DIRECTIONS: Review the material and extract every line in which the word "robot" occurs.

INFORMATION:

[Start of section]

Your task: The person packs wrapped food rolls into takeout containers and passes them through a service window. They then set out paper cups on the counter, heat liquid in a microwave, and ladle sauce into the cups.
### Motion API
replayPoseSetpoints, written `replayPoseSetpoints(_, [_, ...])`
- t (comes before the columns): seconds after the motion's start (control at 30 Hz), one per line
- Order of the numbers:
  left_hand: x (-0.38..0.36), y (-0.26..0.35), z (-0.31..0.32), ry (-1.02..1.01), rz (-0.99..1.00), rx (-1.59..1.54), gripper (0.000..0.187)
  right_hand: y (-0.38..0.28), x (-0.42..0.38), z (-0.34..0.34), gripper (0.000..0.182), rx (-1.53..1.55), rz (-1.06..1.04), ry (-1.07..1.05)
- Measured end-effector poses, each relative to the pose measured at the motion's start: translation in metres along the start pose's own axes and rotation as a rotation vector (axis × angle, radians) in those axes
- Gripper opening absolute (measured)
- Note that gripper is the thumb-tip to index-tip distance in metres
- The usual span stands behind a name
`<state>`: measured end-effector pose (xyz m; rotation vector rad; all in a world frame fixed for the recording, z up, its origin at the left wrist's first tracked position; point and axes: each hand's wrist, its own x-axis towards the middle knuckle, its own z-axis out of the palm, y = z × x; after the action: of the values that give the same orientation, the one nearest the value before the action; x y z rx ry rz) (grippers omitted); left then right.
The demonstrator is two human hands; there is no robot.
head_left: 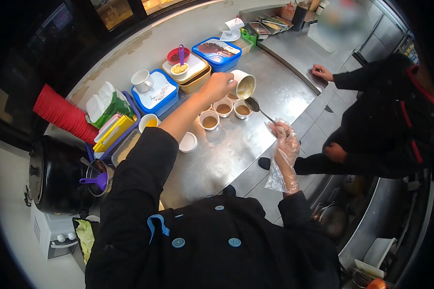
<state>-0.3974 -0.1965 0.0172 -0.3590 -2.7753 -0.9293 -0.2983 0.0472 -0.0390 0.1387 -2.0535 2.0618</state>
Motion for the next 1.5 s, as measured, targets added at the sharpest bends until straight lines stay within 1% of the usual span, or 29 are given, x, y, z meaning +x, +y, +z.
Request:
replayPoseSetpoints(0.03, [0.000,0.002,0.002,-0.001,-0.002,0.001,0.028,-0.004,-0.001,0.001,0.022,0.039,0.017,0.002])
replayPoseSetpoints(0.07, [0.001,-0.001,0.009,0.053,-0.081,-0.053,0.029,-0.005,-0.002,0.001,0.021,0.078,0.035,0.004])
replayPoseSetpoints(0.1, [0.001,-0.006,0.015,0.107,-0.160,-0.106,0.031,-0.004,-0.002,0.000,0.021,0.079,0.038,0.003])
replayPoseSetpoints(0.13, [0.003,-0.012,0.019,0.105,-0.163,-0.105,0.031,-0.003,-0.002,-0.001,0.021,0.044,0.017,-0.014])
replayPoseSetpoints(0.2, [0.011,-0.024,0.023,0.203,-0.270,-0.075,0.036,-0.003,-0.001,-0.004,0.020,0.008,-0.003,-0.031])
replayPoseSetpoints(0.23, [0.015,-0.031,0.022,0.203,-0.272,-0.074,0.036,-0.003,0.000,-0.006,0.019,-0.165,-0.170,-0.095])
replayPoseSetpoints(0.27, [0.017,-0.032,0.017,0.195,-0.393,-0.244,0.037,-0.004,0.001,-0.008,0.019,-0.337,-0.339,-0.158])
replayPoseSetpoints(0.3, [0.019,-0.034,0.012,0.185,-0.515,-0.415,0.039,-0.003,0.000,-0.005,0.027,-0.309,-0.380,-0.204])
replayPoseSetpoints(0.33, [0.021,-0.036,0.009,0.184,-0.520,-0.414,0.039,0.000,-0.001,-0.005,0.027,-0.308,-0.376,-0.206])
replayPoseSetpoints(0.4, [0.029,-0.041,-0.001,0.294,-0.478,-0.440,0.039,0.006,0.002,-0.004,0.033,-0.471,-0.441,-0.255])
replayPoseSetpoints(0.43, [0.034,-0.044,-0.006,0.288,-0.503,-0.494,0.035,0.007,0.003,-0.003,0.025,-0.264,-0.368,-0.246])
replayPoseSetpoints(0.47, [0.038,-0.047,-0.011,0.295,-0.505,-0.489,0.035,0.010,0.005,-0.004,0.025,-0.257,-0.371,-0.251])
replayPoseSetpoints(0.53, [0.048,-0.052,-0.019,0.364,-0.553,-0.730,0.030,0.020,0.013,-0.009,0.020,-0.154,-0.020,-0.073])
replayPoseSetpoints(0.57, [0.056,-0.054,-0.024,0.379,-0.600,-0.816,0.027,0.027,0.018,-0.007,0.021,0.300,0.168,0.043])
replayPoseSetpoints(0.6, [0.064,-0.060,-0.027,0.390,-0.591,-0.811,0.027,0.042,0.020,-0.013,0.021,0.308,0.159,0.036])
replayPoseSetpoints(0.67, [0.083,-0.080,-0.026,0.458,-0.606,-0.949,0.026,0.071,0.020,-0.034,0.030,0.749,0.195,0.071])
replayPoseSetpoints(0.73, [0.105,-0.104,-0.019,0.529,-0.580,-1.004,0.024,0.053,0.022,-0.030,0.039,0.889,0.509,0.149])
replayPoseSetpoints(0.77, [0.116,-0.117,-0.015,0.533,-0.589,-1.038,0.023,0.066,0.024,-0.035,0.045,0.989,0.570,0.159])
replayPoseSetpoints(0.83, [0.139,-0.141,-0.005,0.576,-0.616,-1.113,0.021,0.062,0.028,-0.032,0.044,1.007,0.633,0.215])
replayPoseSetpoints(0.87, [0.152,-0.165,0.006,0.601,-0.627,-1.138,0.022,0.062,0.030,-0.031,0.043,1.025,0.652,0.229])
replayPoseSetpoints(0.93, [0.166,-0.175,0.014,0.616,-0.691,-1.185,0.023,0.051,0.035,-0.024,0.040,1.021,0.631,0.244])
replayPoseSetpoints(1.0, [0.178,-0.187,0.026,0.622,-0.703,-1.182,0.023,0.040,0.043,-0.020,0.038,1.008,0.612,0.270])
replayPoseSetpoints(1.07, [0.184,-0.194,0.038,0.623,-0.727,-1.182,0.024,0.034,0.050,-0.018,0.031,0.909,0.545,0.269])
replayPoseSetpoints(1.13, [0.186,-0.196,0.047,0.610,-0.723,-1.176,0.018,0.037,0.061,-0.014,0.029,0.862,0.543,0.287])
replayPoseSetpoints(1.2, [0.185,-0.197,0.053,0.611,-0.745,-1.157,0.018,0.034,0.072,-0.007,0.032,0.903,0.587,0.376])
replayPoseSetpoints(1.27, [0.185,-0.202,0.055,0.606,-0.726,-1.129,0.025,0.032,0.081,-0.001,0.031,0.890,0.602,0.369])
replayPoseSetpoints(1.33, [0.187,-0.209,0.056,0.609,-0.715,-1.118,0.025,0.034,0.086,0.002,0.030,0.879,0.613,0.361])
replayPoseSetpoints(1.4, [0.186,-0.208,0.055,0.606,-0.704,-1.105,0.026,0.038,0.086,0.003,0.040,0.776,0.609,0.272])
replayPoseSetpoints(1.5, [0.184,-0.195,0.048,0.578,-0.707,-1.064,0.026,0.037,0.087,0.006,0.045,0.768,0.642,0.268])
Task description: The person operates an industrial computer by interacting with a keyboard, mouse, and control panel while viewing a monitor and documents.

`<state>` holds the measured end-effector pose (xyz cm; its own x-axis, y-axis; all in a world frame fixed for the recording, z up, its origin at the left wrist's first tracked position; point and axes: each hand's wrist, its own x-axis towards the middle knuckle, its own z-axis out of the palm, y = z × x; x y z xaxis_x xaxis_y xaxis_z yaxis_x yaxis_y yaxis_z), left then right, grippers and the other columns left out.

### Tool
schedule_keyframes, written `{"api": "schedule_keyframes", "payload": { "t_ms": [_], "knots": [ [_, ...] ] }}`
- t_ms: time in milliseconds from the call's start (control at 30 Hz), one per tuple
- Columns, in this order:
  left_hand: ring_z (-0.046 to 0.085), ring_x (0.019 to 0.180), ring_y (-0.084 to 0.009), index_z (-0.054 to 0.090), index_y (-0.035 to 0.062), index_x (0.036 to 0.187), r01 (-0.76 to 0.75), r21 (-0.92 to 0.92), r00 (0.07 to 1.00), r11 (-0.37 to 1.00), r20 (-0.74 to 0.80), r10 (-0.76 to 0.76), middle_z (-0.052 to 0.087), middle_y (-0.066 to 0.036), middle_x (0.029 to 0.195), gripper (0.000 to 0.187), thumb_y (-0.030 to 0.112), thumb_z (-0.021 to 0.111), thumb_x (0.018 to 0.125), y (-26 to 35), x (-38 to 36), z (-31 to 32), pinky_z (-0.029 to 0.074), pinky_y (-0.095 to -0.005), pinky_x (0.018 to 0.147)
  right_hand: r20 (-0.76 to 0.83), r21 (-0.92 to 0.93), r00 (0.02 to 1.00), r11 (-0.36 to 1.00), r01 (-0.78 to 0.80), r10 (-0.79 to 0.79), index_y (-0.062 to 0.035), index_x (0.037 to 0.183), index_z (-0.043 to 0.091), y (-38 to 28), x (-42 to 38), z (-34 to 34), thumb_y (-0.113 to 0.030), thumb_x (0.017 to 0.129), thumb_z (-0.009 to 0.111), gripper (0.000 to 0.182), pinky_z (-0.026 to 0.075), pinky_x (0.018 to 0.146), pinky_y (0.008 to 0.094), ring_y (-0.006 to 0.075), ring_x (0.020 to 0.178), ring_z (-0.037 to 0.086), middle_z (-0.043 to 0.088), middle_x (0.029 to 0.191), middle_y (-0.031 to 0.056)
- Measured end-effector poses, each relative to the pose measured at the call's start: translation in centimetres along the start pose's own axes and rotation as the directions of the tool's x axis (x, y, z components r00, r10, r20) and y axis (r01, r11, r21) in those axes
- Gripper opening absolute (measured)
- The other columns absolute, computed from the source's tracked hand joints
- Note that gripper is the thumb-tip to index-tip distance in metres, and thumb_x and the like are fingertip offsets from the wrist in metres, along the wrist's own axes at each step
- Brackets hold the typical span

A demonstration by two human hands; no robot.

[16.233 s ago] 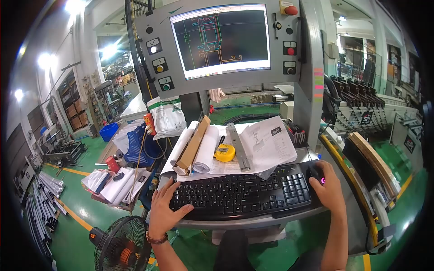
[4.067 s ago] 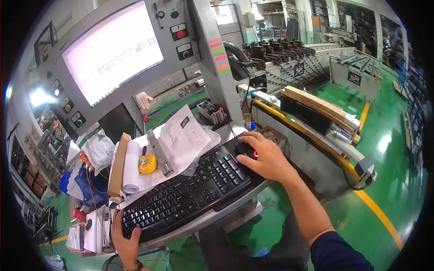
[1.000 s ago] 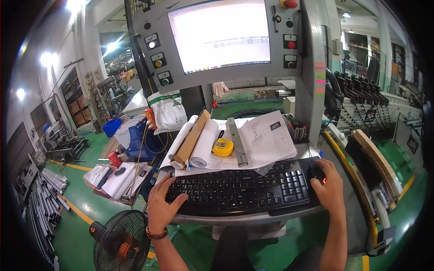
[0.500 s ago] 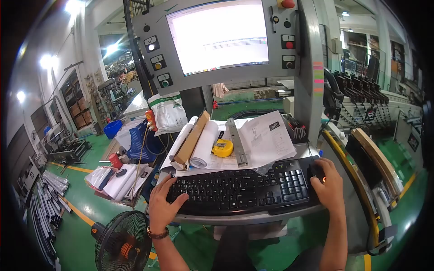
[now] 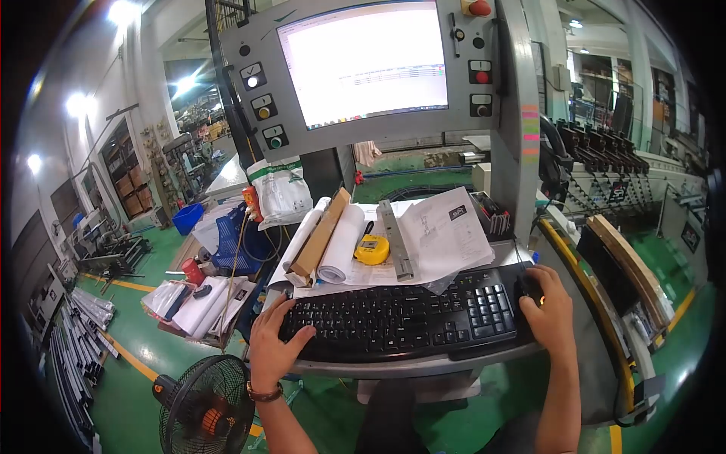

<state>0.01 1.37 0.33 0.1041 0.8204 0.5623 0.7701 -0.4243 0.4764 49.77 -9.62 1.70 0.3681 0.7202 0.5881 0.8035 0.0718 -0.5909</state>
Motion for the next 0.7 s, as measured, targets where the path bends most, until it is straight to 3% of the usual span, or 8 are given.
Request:
{"api": "schedule_keyframes", "payload": {
  "t_ms": [700],
  "knots": [
    [0.063,0.150,-0.0425,0.075,0.0073,0.150,-0.008,-0.012,1.000,1.000,-0.011,0.008,0.070,-0.018,0.163,0.073,0.048,0.094,0.092,-0.25,0.01,0.20,0.046,-0.0545,0.129,-0.017,-0.003,0.999,0.999,-0.034,0.034,0.0005,0.141,0.072,0.11,0.03,-0.06,-0.017,0.091,0.071,0.053,0.055,0.118,0.0498,0.0445,0.139,0.070,0.070,0.154,0.0199]
  ]
}}
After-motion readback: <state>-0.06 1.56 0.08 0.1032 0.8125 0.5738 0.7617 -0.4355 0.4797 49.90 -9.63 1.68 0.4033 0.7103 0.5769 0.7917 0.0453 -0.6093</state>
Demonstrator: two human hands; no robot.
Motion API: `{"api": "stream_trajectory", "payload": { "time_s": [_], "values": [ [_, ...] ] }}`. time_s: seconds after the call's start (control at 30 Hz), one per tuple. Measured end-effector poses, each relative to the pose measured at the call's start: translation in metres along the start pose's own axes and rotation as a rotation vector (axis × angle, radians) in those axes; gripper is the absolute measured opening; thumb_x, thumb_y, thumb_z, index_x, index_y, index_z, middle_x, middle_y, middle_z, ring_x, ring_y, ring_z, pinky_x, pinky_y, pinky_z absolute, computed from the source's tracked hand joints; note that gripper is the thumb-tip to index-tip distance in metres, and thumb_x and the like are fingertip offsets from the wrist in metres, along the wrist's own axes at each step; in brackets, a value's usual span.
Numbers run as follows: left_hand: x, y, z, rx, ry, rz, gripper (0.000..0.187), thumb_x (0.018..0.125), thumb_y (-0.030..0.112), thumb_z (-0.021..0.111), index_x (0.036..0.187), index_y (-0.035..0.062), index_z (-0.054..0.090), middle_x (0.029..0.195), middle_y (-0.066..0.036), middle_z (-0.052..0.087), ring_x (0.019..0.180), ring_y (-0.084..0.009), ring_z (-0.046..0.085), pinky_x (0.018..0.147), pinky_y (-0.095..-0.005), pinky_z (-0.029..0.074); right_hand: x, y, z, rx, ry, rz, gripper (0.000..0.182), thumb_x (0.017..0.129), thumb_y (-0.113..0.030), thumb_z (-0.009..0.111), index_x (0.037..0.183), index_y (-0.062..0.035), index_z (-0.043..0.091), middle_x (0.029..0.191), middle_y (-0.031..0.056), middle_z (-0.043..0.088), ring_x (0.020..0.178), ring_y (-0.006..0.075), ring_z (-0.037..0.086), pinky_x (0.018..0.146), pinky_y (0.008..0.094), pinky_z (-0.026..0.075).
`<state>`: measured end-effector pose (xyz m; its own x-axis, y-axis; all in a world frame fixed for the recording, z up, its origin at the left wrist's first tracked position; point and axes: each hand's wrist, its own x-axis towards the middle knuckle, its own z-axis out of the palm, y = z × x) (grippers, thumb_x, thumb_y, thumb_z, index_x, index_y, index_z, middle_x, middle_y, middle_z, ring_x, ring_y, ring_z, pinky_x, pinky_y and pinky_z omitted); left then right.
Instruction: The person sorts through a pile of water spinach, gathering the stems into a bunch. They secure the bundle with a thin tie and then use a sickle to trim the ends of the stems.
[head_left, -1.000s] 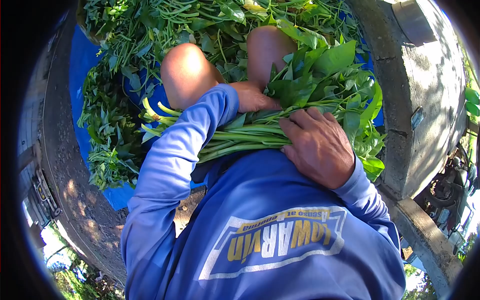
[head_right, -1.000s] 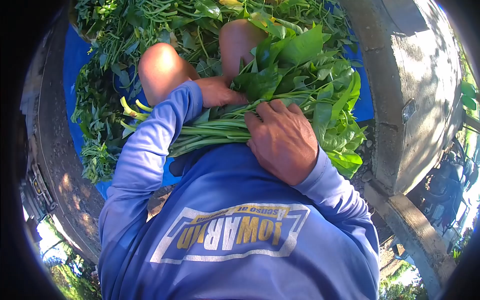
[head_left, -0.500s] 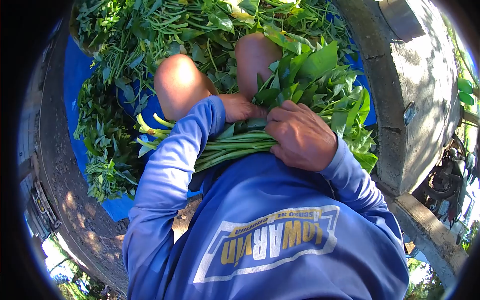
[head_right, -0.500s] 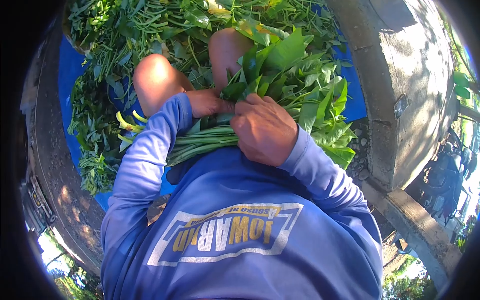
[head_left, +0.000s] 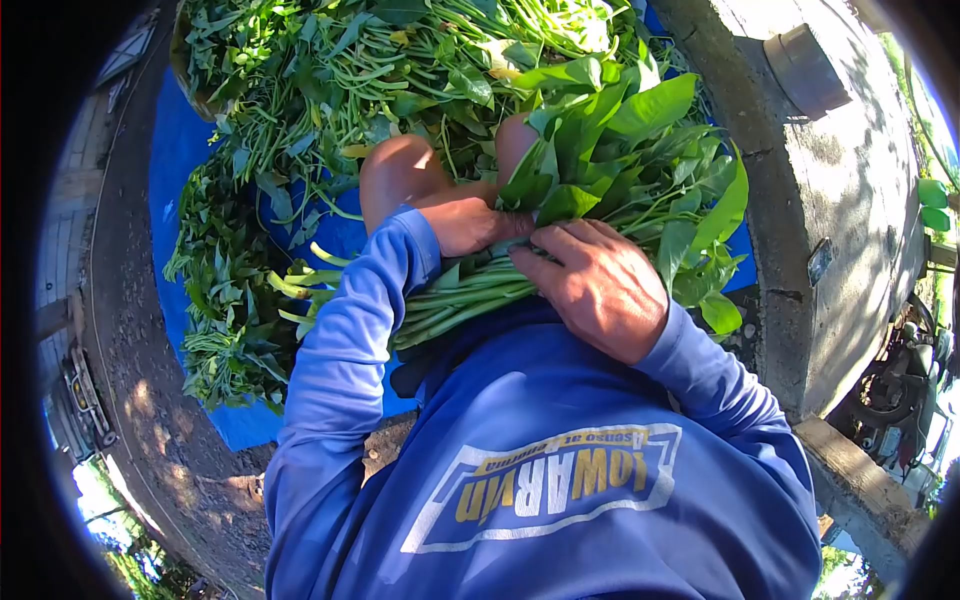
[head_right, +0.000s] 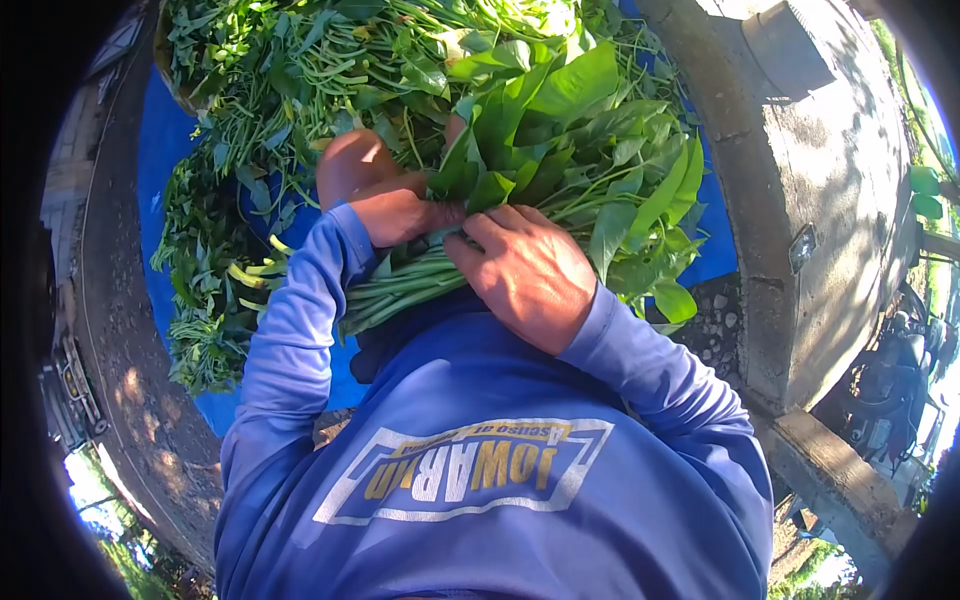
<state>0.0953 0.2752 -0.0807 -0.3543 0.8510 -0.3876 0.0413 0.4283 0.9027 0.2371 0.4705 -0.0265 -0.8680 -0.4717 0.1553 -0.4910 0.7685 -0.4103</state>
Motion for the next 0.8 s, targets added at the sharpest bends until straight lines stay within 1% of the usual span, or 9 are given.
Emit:
{"api": "stream_trajectory", "payload": {
  "time_s": [0.07, 0.2, 0.3, 0.33, 0.43, 0.47, 0.57, 0.67, 0.8],
  "values": [
    [-0.012, 0.043, -0.021, 0.339, 0.053, -0.103, 0.051, 0.107, 0.048, 0.059, 0.137, 0.0075, 0.066, 0.126, -0.020, 0.074, 0.117, -0.0345, 0.069, 0.104, -0.0435, 0.050, 0.012, 0.002, 0.001, -0.048, 0.048, -0.036, 0.037, 0.087, -0.016, 0.063, 0.120, -0.0005, 0.070, 0.112, 0.0145, 0.065, 0.108, 0.0312, 0.066, 0.097, 0.0438, 0.054],
    [-0.017, 0.045, -0.034, 0.744, 0.230, -0.200, 0.048, 0.106, 0.050, 0.057, 0.131, 0.0110, 0.070, 0.115, -0.021, 0.077, 0.108, -0.0409, 0.071, 0.095, -0.0459, 0.053, 0.023, 0.003, 0.018, -0.096, 0.117, -0.008, 0.045, 0.087, -0.009, 0.066, 0.131, -0.0004, 0.068, 0.134, 0.0179, 0.066, 0.124, 0.0361, 0.064, 0.105, 0.0476, 0.051],
    [-0.014, 0.046, -0.026, 0.813, 0.212, -0.243, 0.048, 0.104, 0.051, 0.059, 0.131, 0.0128, 0.070, 0.110, -0.020, 0.077, 0.104, -0.0417, 0.072, 0.091, -0.0470, 0.054, 0.015, -0.007, 0.027, -0.147, 0.098, -0.009, 0.046, 0.089, -0.009, 0.064, 0.134, 0.0009, 0.067, 0.134, 0.0186, 0.066, 0.129, 0.0364, 0.061, 0.110, 0.0500, 0.047],
    [-0.016, 0.037, -0.023, 0.634, 0.205, -0.145, 0.047, 0.105, 0.049, 0.058, 0.130, 0.0111, 0.070, 0.110, -0.020, 0.077, 0.104, -0.0413, 0.072, 0.093, -0.0478, 0.054, 0.008, -0.011, 0.028, -0.136, 0.045, 0.002, 0.047, 0.089, -0.009, 0.064, 0.135, 0.0014, 0.065, 0.134, 0.0177, 0.065, 0.129, 0.0354, 0.059, 0.109, 0.0495, 0.046],
    [-0.008, 0.006, -0.012, 0.427, 0.266, 0.058, 0.056, 0.102, 0.057, 0.060, 0.121, 0.0063, 0.074, 0.106, -0.023, 0.075, 0.097, -0.0403, 0.071, 0.086, -0.0484, 0.054, -0.004, -0.018, 0.026, -0.099, 0.053, 0.039, 0.047, 0.090, -0.013, 0.063, 0.134, 0.0006, 0.064, 0.134, 0.0154, 0.062, 0.125, 0.0319, 0.058, 0.104, 0.0464, 0.047],
    [-0.005, 0.001, -0.013, 0.482, 0.213, -0.004, 0.056, 0.105, 0.055, 0.058, 0.120, 0.0033, 0.073, 0.107, -0.023, 0.075, 0.097, -0.0405, 0.071, 0.086, -0.0475, 0.053, -0.003, -0.021, 0.027, -0.117, 0.030, 0.095, 0.043, 0.089, -0.013, 0.064, 0.130, -0.0019, 0.064, 0.130, 0.0129, 0.063, 0.122, 0.0306, 0.057, 0.097, 0.0442, 0.047],
    [-0.002, 0.005, -0.010, 0.560, 0.164, -0.067, 0.055, 0.105, 0.055, 0.058, 0.123, 0.0039, 0.071, 0.107, -0.022, 0.076, 0.098, -0.0404, 0.071, 0.087, -0.0485, 0.053, 0.000, -0.023, 0.018, -0.046, -0.114, 0.170, 0.035, 0.088, -0.013, 0.065, 0.122, -0.0050, 0.066, 0.125, 0.0122, 0.062, 0.120, 0.0288, 0.056, 0.093, 0.0442, 0.047],
    [-0.007, 0.019, -0.007, 0.659, 0.181, -0.159, 0.055, 0.105, 0.054, 0.059, 0.126, 0.0043, 0.069, 0.107, -0.023, 0.075, 0.100, -0.0403, 0.071, 0.089, -0.0491, 0.053, -0.011, -0.019, 0.025, -0.020, 0.093, 0.030, 0.029, 0.087, -0.012, 0.065, 0.115, -0.0071, 0.066, 0.116, 0.0100, 0.063, 0.113, 0.0282, 0.059, 0.089, 0.0445, 0.048],
    [-0.012, 0.019, 0.002, 0.623, 0.264, -0.136, 0.056, 0.102, 0.054, 0.063, 0.128, 0.0046, 0.067, 0.103, -0.023, 0.075, 0.100, -0.0409, 0.072, 0.089, -0.0489, 0.055, -0.025, -0.014, 0.023, 0.101, -0.064, 0.032, 0.030, 0.085, -0.009, 0.065, 0.114, -0.0069, 0.067, 0.110, 0.0084, 0.065, 0.107, 0.0287, 0.063, 0.086, 0.0457, 0.048]
  ]
}}
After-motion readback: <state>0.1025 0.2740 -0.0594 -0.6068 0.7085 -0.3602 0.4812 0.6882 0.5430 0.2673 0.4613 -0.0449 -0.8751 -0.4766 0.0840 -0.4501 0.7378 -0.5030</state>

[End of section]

ANSWER SPACE:
The demonstrator is two human hands; there is no robot.
A demonstration by two human hands; no robot.
Demonstrator: two human hands; no robot.

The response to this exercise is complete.